A special issue of Journal of Clinical Medicine (ISSN 2077-0383). This special issue belongs to the section "Immunology".

Deadline for manuscript submissions: closed (20 May 2025) | Viewed by 2660

Special Issue Editor

Dr. Daniela Opris-Belinski

E-Mail Website
Guest Editor
Department of Internal Medicine and Rheumatology, Carol Davila University of Medicine and Pharmacy, 050474 Bucharest, Romania
Interests: autoimmune disorders; inflammatory diseases; biologicals; connective tissue disorders; spondyloarthitis
Special Issues, Collections and Topics in MDPI journals

Special Issue Information

Dear Colleagues,

Psoriatic arthritis, as part of the whole psoriatic disease spectrum, is one of the most challenging immune-mediated inflammatory diseases (IMIDs). This is mainly due to the large heterogeneity of clinical rheumatological expression and its destructive potential, but also to the association of extra-musculoskeletal manifestations and comorbidities that could impact patient perspectives. The complexity of this condition explains the frequent need to utilize multidisciplinary teams, including rheumatologists, dermatologists, internal medicine specialists, cardiologists, psychotherapists, and more. Fortunately, it can be said without exaggeration that recent years have brought amazing therapeutic advances that have significantly changed the management and prognosis of these patients.

This Special Issue focuses on the latest advances in pathogenesis and treatment but also on clinical and management challenges, unmet needs, and controversies. The goal is to significantly improve knowledge about psoriatic disease and, consequently, to contribute to a better patient prognosis.

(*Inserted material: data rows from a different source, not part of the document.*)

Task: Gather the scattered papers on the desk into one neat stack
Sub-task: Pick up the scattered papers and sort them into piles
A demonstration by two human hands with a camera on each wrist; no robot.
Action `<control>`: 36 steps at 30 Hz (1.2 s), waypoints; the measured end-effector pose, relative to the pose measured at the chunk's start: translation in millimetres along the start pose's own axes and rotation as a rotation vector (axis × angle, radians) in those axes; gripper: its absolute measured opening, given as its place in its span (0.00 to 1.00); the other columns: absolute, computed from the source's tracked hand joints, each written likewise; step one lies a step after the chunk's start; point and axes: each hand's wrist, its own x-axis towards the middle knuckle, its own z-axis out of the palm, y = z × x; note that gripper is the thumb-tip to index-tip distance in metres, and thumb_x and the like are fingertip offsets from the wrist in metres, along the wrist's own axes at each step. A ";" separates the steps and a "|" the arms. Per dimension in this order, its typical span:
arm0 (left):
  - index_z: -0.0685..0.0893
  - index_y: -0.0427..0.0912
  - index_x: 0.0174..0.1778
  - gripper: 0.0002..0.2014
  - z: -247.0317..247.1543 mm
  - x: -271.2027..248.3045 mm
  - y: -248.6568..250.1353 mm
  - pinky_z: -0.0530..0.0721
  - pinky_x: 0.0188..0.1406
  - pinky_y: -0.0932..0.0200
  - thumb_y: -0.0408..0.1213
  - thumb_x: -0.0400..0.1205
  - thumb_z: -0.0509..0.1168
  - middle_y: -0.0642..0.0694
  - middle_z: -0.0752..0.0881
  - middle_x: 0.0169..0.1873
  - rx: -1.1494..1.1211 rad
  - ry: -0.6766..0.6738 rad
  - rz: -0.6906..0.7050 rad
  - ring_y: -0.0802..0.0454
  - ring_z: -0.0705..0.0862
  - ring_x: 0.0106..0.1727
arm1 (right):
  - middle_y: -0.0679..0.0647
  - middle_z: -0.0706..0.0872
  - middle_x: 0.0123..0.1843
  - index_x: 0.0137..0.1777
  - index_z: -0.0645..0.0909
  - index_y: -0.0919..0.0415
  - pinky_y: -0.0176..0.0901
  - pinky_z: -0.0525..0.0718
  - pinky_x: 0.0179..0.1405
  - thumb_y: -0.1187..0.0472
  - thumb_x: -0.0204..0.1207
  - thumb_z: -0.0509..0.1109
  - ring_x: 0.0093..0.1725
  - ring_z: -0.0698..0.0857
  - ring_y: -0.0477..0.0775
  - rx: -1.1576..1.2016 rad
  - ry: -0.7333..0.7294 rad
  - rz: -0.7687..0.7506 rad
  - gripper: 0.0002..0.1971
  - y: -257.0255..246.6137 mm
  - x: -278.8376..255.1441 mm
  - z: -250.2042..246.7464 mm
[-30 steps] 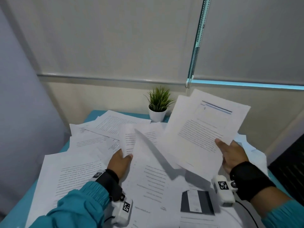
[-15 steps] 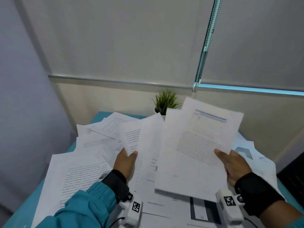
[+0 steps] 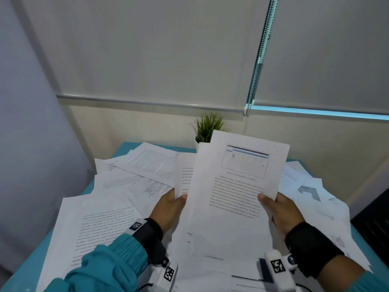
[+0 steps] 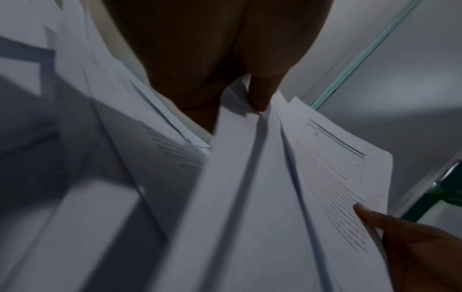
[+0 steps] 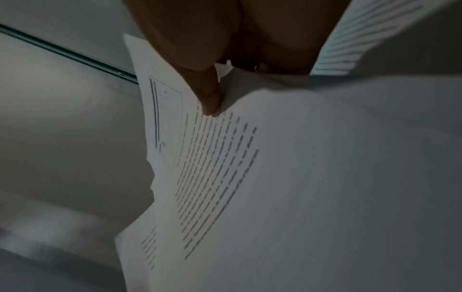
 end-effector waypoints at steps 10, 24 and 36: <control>0.77 0.56 0.69 0.18 14.5 -5.7 -2.1 0.69 0.74 0.61 0.57 0.87 0.54 0.64 0.80 0.66 0.042 -0.013 0.044 0.65 0.78 0.67 | 0.56 0.88 0.61 0.68 0.79 0.64 0.47 0.81 0.63 0.67 0.83 0.63 0.62 0.85 0.55 0.084 -0.033 0.017 0.15 10.4 -2.0 17.1; 0.81 0.41 0.71 0.16 -0.7 7.2 -6.1 0.75 0.75 0.47 0.39 0.88 0.61 0.47 0.87 0.64 -0.284 -0.009 -0.107 0.50 0.85 0.67 | 0.62 0.88 0.60 0.63 0.82 0.68 0.60 0.75 0.71 0.63 0.84 0.62 0.62 0.85 0.63 0.097 -0.108 0.280 0.14 14.8 6.7 -12.1; 0.83 0.54 0.64 0.18 -0.9 5.6 -18.8 0.73 0.72 0.52 0.57 0.81 0.66 0.56 0.87 0.61 -0.198 -0.071 -0.203 0.57 0.83 0.63 | 0.57 0.89 0.61 0.66 0.81 0.64 0.56 0.79 0.68 0.65 0.82 0.65 0.63 0.86 0.59 0.032 -0.241 0.274 0.14 49.5 -6.2 33.0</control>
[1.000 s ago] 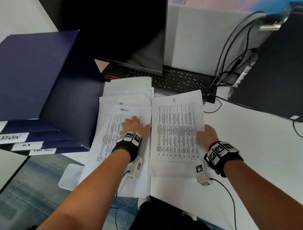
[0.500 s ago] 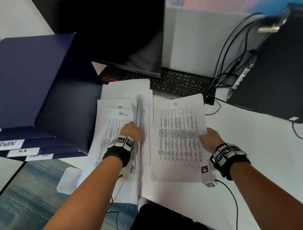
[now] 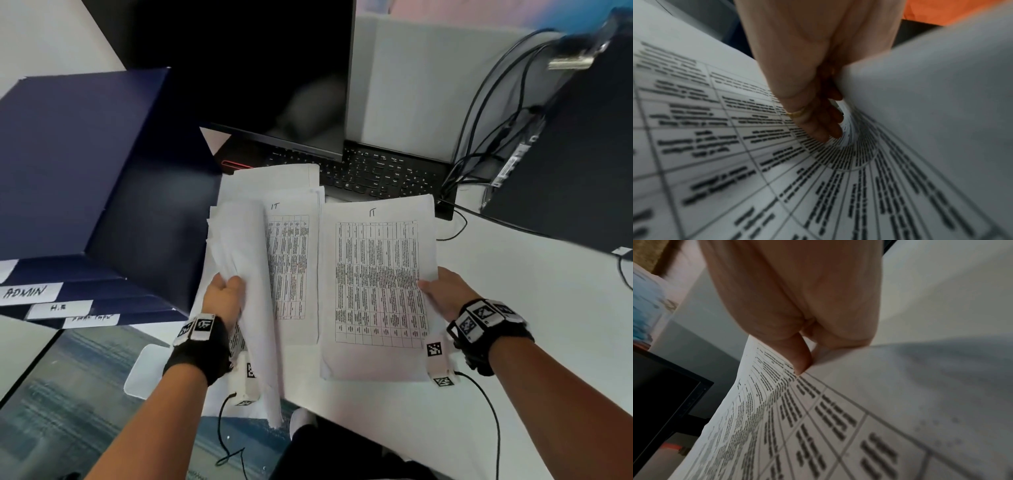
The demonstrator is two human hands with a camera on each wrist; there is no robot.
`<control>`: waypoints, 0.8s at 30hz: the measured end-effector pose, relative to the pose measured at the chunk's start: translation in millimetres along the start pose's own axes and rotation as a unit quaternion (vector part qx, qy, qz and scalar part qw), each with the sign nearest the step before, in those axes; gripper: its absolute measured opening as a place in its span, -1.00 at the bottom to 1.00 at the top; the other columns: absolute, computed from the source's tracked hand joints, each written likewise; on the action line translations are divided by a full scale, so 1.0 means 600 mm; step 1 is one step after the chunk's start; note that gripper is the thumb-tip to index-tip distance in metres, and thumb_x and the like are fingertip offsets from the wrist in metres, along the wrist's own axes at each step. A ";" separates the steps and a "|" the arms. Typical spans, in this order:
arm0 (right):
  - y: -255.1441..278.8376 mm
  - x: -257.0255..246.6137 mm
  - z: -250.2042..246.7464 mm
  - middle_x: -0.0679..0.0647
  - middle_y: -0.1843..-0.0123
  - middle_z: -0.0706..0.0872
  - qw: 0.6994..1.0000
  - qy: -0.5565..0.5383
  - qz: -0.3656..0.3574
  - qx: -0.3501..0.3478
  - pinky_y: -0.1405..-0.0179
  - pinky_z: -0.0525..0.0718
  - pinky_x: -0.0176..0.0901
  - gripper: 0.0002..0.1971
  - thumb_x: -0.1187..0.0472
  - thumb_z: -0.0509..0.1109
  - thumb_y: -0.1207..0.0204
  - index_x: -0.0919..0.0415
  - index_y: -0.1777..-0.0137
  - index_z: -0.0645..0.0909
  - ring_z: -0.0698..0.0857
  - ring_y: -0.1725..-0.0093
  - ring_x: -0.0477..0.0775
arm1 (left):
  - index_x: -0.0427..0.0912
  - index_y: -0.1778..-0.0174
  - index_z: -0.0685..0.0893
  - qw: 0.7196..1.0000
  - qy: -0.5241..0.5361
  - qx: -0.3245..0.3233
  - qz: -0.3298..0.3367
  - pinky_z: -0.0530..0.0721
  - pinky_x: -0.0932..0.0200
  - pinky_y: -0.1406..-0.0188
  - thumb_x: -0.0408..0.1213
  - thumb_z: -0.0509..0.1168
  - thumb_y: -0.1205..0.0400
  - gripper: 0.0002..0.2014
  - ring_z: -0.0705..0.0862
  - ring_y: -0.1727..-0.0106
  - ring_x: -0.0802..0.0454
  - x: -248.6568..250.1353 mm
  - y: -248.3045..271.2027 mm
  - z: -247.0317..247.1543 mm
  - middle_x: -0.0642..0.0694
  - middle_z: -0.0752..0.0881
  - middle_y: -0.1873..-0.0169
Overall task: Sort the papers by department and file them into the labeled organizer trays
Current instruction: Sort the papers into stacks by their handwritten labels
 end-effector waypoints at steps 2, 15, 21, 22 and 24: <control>-0.003 -0.006 0.004 0.11 -0.23 0.68 1.000 -0.012 0.006 -0.005 -0.29 0.59 0.05 -0.66 0.19 0.34 -0.55 0.26 -0.30 0.52 0.66 -0.19 0.19 | -0.15 0.14 0.55 0.999 -0.028 -0.001 0.022 0.63 0.06 0.18 -0.21 0.14 -0.63 -0.86 0.63 0.24 -0.14 0.007 0.003 0.000 -0.19 0.68 0.21; -0.016 -0.178 0.119 0.38 -0.34 0.57 0.999 0.016 -0.043 0.025 -0.16 0.58 -0.01 -0.60 0.38 0.18 -0.57 0.42 -0.41 0.44 0.60 -0.15 0.26 | -0.24 -0.36 0.42 0.984 -0.130 0.034 0.119 0.46 0.21 0.03 -0.24 0.17 -0.69 -0.67 0.60 0.03 -0.07 0.100 0.018 -0.051 -0.15 0.66 -0.08; -0.015 -0.246 0.224 0.21 -0.20 0.59 0.999 -0.029 -0.037 -0.015 -0.04 0.62 -0.09 -0.61 0.45 0.12 -0.52 0.31 -0.33 0.48 0.64 -0.13 0.23 | -0.23 -0.30 0.45 0.986 -0.093 0.021 0.134 0.54 0.17 0.02 -0.25 0.19 -0.68 -0.71 0.65 0.02 -0.09 0.107 0.004 -0.063 -0.09 0.68 -0.02; -0.015 -0.251 0.240 0.19 -0.26 0.57 0.999 -0.024 -0.035 -0.023 -0.04 0.60 -0.11 -0.60 0.45 0.13 -0.52 0.28 -0.35 0.47 0.63 -0.15 0.21 | -0.22 -0.29 0.45 0.988 -0.077 0.016 0.132 0.61 0.09 -0.03 -0.24 0.20 -0.67 -0.72 0.69 -0.02 -0.15 0.104 -0.003 -0.062 -0.14 0.71 -0.05; -0.011 -0.257 0.268 0.20 -0.44 0.51 0.999 -0.010 -0.032 -0.039 -0.07 0.57 -0.12 -0.51 0.44 0.13 -0.53 0.36 -0.49 0.38 0.60 -0.20 0.20 | -0.19 -0.26 0.45 0.991 -0.052 0.007 0.122 0.68 -0.06 -0.08 -0.22 0.22 -0.66 -0.72 0.72 -0.03 -0.24 0.095 -0.016 -0.058 -0.22 0.74 -0.05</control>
Point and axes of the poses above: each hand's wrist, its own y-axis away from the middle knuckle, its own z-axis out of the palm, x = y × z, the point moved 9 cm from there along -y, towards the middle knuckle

We kindly invite you to submit your original research, review articles, and spectacular case reports for this Special Issue.

Dr. Daniela Opris-Belinski
Guest Editor

Manuscript Submission Information

Manuscripts should be submitted online at www.mdpi.com by registering and logging in to this website. Once you are registered, click here to go to the submission form. Manuscripts can be submitted until the deadline. All submissions that pass pre-check are peer-reviewed. Accepted papers will be published continuously in the journal (as soon as accepted) and will be listed together on the special issue website. Research articles, review articles as well as short communications are invited. For planned papers, a title and short abstract (about 100 words) can be sent to the Editorial Office for announcement on this website.

Submitted manuscripts should not have been published previously, nor be under consideration for publication elsewhere (except conference proceedings papers). All manuscripts are thoroughly refereed through a single-blind peer-review process. A guide for authors and other relevant information for submission of manuscripts is available on the Instructions for Authors page. Journal of Clinical Medicine is an international peer-reviewed open access semimonthly journal published by MDPI.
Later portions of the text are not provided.